Added changed_lines.py: extracts changed lines from git diff
Added a file changed_lines.py to take as input a `git diff` output
and extract the lines that have been changed for every modified file.
We're hoping to use this in conjunction with lcov_parser.py
(see https://kunit-review.googlesource.com/c/prow-presubmit/+/2269)
to compute incremental coverage for KUnit.

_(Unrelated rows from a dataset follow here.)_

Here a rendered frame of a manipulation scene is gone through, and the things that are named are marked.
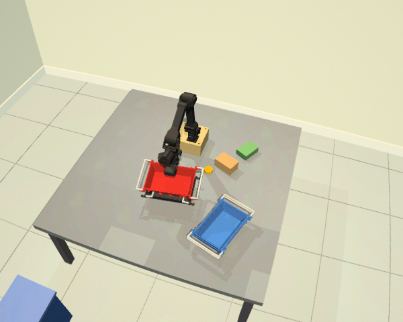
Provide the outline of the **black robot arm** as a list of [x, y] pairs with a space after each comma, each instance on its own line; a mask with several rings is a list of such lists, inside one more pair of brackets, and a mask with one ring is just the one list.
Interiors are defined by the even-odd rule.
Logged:
[[[158, 154], [159, 164], [168, 166], [174, 156], [178, 154], [179, 144], [181, 142], [180, 128], [186, 112], [187, 122], [184, 126], [185, 132], [188, 132], [186, 141], [196, 143], [200, 134], [201, 128], [195, 121], [194, 105], [197, 101], [196, 94], [184, 92], [179, 96], [177, 110], [171, 128], [165, 135], [162, 148], [164, 152]], [[168, 144], [168, 145], [165, 145]]]

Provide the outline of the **green rectangular block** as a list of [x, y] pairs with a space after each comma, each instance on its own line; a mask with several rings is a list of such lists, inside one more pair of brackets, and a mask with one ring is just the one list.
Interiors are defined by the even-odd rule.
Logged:
[[236, 154], [239, 155], [245, 161], [248, 160], [251, 156], [258, 152], [258, 146], [256, 146], [251, 141], [248, 141], [243, 146], [236, 150]]

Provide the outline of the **yellow cylinder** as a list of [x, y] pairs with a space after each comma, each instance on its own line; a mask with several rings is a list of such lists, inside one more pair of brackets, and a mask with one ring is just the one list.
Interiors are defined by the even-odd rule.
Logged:
[[212, 168], [211, 166], [206, 166], [206, 167], [204, 168], [204, 172], [205, 172], [206, 174], [211, 174], [212, 171], [213, 171], [213, 168]]

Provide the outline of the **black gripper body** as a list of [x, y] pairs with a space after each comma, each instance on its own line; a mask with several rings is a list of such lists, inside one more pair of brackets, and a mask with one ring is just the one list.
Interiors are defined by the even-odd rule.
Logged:
[[176, 165], [178, 163], [179, 157], [178, 155], [181, 156], [182, 154], [182, 150], [178, 149], [178, 154], [176, 156], [174, 156], [174, 158], [172, 159], [171, 163], [169, 164], [169, 166], [166, 166], [164, 169], [164, 175], [168, 175], [168, 176], [175, 176], [176, 174]]

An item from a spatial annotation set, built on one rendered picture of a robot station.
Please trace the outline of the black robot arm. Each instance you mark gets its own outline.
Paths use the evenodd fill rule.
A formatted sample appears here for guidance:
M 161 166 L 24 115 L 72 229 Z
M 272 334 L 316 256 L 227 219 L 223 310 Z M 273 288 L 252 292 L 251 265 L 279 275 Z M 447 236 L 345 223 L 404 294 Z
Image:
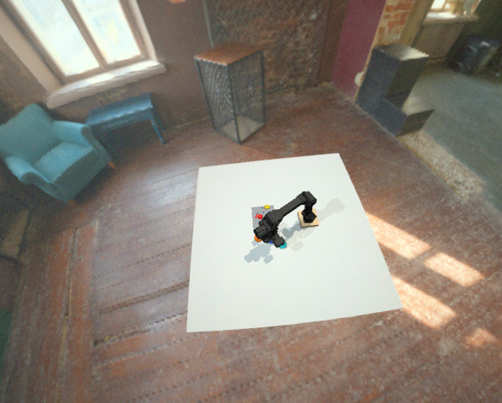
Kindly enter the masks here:
M 270 242 L 270 238 L 273 237 L 270 232 L 274 232 L 283 218 L 301 205 L 304 205 L 304 209 L 301 212 L 304 223 L 313 223 L 316 219 L 316 215 L 312 211 L 312 206 L 316 204 L 316 201 L 317 199 L 309 191 L 303 191 L 282 208 L 267 212 L 261 220 L 263 224 L 254 229 L 255 236 L 264 243 Z

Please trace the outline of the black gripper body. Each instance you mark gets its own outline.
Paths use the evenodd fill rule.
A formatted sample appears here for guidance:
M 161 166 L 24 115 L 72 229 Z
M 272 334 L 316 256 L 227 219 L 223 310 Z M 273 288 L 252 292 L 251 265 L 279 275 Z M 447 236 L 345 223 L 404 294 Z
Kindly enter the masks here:
M 259 226 L 261 226 L 262 224 L 263 223 L 260 221 Z M 283 237 L 280 237 L 278 234 L 278 229 L 279 228 L 277 227 L 277 229 L 274 232 L 270 232 L 270 234 L 273 236 L 272 237 L 272 239 L 274 240 L 273 244 L 277 249 L 285 244 L 285 240 L 283 239 Z

Signed-off-by: Darya Verzhbinsky <daryaver@google.com>
Change-Id: Iaff0a6089f0f020bda0918f5bdcb29a8c3b7d922
diff --git a/BUILD.bazel b/BUILD.bazel
index a6af0ed..5de783c 100644
--- a/BUILD.bazel
+++ b/BUILD.bazel
@@ -64,3 +64,15 @@
python_version = "PY3",
deps = ["lcov_parser/lcov_parser.py"],
)
+
+py_library(
+ name = "get_changed_lines",
+ srcs = ["lcov_parser/get_changed_lines.py"],
+)
+
+py_test(
+ name = "get_changed_lines_test",
+ srcs = ["lcov_parser/get_changed_lines_test.py"],
+ python_version = "PY3",
+ deps = ["lcov_parser/get_changed_lines.py"],
+)
diff --git a/lcov_parser/changed_lines.py b/lcov_parser/changed_lines.py
new file mode 100644
index 0000000..1281248
--- /dev/null
+++ b/lcov_parser/changed_lines.py
@@ -0,0 +1,102 @@
+"""This module parses `git diff` output to determine the added/changed
+lines per file.
+"""
+from typing import Tuple, Text, List, Dict
+import re
+
+
+class GitDiffSyntaxError(Exception):
+ """GitDiffSyntaxError is raised when there are formatting issues in the `git diff`
+ command output.
+ """
+ pass
+
+
+def from_diff(git_diff: Text) -> Dict[Text, List[int]]:
+ """Converts `git diff` output into a map of files to their changed lines
+ (in the new version).
+ """
+
+ git_diff = git_diff.strip()
+
+ # check if `git diff` returned nothing, meaning no files had modified lines
+ if git_diff == '':
+ return {}
+
+ # splits the `git diff` result into per-file data
+ file_breakdown = git_diff.split('diff --git ')
+
+ # .split() returns an empty string at index 0 if the input starts with the separator
+ file_breakdown = file_breakdown[1:]
+
+ file_to_lines = {} # type: Dict[Text, List[int]]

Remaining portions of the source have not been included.